### Directions for this task
Your answer is a copy of every line in the records where "frame" appears.

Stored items
---

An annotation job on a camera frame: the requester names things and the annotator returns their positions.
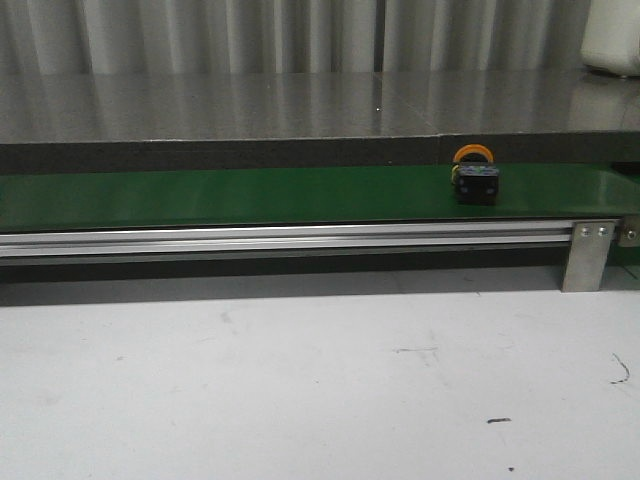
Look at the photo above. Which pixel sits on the black yellow push button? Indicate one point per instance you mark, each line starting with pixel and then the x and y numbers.
pixel 474 175

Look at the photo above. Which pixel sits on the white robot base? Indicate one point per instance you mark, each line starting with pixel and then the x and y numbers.
pixel 611 37

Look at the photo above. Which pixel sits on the green conveyor belt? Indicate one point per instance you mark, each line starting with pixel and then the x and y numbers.
pixel 89 201

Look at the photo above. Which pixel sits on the dark raised platform slab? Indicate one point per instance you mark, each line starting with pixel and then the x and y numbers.
pixel 74 123

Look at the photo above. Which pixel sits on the steel conveyor end plate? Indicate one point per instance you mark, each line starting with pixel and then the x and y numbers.
pixel 629 232

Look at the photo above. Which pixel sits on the grey pleated curtain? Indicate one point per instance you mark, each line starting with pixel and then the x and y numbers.
pixel 174 37

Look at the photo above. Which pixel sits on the aluminium conveyor side rail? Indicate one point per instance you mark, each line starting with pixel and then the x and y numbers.
pixel 281 238

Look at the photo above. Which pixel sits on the steel conveyor support bracket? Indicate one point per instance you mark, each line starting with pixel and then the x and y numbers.
pixel 588 254

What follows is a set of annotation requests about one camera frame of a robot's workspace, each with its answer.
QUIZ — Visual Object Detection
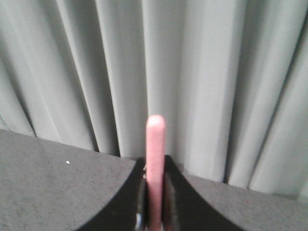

---

### Output for this task
An annotation job on a camera frame: the requester names things and the annotator returns their positions.
What follows is a set of annotation requests about one camera frame of a robot's workspace, each with its answer.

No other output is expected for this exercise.